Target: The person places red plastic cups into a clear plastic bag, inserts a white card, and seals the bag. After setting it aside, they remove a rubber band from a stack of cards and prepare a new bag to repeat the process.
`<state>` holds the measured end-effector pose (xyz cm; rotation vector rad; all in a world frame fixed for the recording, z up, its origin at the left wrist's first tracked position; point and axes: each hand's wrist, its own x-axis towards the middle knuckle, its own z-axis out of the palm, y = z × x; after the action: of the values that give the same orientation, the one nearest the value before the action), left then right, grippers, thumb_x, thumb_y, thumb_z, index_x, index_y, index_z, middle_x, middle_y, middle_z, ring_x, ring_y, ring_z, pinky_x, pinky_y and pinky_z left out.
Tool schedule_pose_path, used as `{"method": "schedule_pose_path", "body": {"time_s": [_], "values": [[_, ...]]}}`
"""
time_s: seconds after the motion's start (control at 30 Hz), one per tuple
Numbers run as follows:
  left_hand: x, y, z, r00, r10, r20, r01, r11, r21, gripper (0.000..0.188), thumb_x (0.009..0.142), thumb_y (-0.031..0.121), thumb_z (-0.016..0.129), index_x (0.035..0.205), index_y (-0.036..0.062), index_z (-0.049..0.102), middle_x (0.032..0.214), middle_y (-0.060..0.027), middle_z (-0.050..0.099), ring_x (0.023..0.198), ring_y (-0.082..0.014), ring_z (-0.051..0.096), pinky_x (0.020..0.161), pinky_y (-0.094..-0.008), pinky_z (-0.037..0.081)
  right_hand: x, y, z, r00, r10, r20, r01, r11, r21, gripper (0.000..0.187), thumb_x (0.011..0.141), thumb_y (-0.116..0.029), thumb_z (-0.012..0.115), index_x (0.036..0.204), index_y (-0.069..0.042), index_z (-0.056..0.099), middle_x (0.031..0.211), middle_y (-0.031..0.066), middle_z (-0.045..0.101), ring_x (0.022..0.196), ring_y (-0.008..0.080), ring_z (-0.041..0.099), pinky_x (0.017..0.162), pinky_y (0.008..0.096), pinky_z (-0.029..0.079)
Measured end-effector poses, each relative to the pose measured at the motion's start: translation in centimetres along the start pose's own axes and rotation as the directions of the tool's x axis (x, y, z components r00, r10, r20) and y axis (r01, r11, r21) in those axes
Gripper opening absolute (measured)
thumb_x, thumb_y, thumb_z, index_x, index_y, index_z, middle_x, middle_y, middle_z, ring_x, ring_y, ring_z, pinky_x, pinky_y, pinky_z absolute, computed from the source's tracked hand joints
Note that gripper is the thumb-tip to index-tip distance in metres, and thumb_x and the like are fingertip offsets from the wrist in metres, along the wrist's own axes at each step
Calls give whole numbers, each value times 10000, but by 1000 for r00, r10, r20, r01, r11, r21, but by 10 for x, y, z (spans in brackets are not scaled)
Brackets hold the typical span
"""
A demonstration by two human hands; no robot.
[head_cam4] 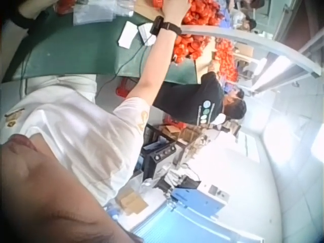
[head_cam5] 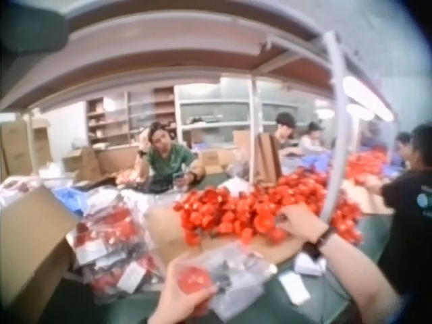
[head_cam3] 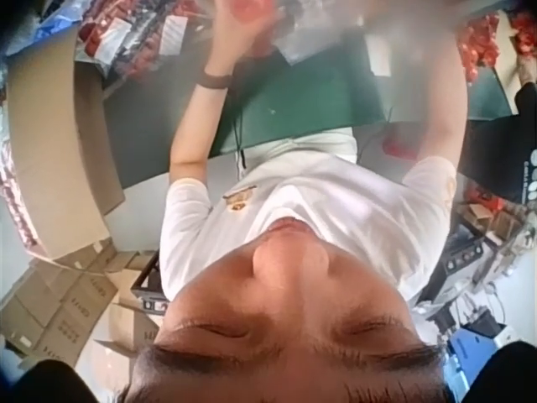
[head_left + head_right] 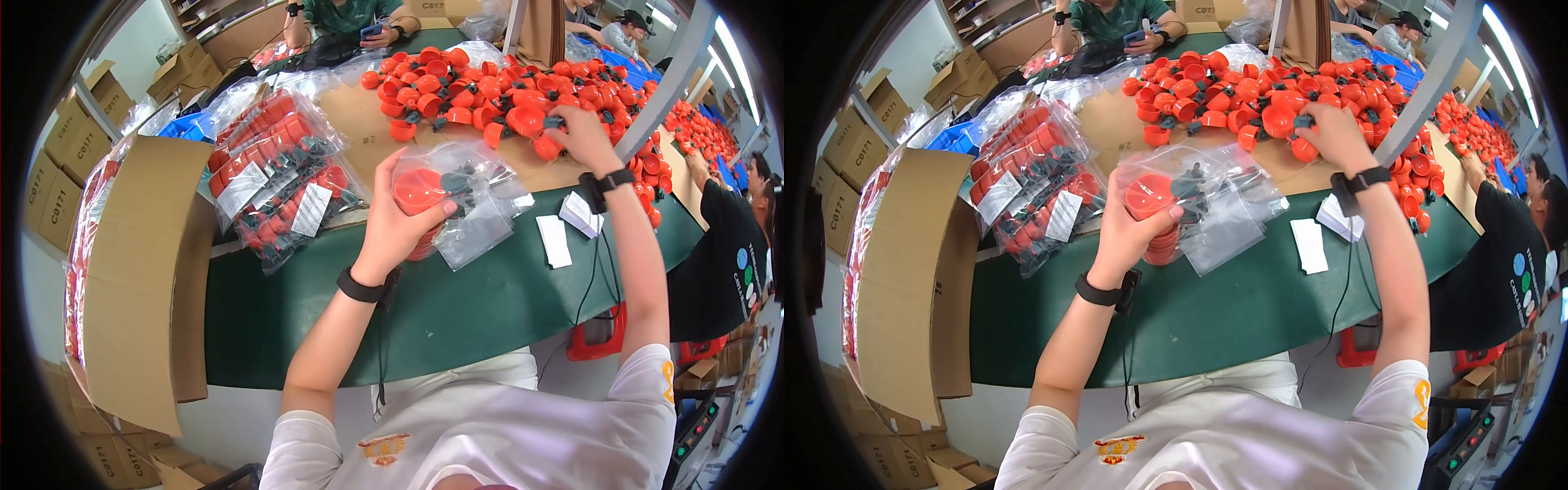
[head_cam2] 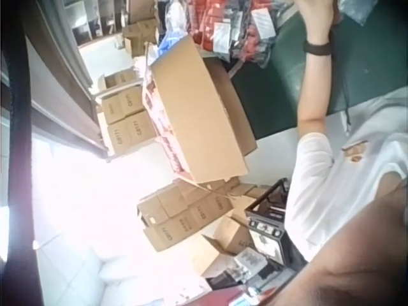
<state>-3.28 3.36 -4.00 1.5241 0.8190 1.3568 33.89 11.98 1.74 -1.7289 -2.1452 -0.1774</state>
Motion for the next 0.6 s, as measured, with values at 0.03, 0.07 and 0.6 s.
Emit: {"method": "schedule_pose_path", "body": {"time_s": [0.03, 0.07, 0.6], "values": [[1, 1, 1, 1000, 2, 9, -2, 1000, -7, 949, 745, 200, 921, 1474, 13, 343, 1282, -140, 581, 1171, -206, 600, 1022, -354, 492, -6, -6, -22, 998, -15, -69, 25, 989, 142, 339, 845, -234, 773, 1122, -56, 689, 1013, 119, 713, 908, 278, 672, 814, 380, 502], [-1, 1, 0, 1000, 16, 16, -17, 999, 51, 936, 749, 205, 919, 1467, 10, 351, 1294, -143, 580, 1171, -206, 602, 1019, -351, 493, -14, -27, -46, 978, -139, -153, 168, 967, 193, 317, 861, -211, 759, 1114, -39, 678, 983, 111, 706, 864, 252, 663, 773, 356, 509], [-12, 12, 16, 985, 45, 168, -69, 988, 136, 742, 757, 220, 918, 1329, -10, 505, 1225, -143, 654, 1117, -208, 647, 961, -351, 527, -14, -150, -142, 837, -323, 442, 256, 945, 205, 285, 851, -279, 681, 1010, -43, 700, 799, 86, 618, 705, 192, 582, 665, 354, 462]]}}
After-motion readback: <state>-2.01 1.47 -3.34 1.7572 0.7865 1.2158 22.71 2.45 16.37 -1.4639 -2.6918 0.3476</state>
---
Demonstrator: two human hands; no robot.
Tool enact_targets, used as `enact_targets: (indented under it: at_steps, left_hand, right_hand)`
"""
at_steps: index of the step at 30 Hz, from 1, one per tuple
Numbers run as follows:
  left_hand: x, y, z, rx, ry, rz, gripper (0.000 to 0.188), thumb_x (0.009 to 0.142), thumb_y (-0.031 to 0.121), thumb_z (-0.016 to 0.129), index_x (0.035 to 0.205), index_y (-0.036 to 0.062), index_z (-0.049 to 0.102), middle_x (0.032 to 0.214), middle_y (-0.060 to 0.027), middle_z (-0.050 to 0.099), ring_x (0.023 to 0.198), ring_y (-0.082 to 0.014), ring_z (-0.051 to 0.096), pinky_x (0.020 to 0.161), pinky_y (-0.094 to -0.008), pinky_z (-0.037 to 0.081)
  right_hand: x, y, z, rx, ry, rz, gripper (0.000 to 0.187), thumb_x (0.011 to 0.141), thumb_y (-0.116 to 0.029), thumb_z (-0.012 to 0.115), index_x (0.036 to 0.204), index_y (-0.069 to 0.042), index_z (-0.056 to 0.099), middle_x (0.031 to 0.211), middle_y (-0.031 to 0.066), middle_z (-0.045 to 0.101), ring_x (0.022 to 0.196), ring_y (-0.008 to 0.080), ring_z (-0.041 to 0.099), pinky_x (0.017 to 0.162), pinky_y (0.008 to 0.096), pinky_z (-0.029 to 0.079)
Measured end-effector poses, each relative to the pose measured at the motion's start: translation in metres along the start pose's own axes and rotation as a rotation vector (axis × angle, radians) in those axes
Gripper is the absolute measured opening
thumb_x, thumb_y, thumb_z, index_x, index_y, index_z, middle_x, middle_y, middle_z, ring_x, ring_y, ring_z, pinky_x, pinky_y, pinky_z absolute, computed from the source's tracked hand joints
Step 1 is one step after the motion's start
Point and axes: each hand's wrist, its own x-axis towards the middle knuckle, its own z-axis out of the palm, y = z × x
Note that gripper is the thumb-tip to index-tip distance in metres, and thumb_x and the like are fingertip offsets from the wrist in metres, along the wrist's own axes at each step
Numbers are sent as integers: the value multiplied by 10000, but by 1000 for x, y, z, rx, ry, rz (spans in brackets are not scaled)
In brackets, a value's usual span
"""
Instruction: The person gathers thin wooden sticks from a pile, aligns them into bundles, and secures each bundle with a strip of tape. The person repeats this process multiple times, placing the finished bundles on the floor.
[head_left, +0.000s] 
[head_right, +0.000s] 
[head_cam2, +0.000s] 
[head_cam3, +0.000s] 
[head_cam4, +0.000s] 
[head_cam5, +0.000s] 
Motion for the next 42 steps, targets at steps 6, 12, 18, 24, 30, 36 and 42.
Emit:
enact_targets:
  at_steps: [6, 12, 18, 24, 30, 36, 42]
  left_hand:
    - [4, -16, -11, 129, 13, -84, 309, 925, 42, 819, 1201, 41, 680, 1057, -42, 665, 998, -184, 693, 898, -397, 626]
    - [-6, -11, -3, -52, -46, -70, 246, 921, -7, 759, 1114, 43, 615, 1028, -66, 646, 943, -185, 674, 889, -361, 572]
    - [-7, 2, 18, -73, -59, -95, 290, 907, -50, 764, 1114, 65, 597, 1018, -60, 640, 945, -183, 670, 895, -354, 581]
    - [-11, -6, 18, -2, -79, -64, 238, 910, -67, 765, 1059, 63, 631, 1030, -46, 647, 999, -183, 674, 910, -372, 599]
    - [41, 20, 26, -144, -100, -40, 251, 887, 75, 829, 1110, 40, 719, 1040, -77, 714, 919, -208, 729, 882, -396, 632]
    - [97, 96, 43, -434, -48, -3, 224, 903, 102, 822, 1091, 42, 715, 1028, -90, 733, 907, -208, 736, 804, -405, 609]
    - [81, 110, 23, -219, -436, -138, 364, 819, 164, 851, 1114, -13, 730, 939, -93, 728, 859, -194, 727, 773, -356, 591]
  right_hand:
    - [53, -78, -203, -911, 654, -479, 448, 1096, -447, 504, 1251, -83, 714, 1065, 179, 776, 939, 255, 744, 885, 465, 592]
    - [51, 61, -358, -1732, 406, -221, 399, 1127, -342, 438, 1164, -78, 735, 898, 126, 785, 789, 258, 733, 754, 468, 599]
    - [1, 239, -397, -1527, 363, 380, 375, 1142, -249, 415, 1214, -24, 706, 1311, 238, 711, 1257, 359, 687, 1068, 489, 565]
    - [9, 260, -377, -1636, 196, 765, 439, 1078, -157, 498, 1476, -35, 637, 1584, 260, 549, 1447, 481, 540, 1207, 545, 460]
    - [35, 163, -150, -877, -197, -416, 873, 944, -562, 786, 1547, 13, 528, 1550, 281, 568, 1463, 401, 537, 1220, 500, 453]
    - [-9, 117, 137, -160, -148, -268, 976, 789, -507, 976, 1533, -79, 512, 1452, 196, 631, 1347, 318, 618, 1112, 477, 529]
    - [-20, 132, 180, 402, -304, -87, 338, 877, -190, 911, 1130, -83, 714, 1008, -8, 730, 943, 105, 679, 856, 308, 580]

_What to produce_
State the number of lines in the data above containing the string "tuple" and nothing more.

_Written answer_
2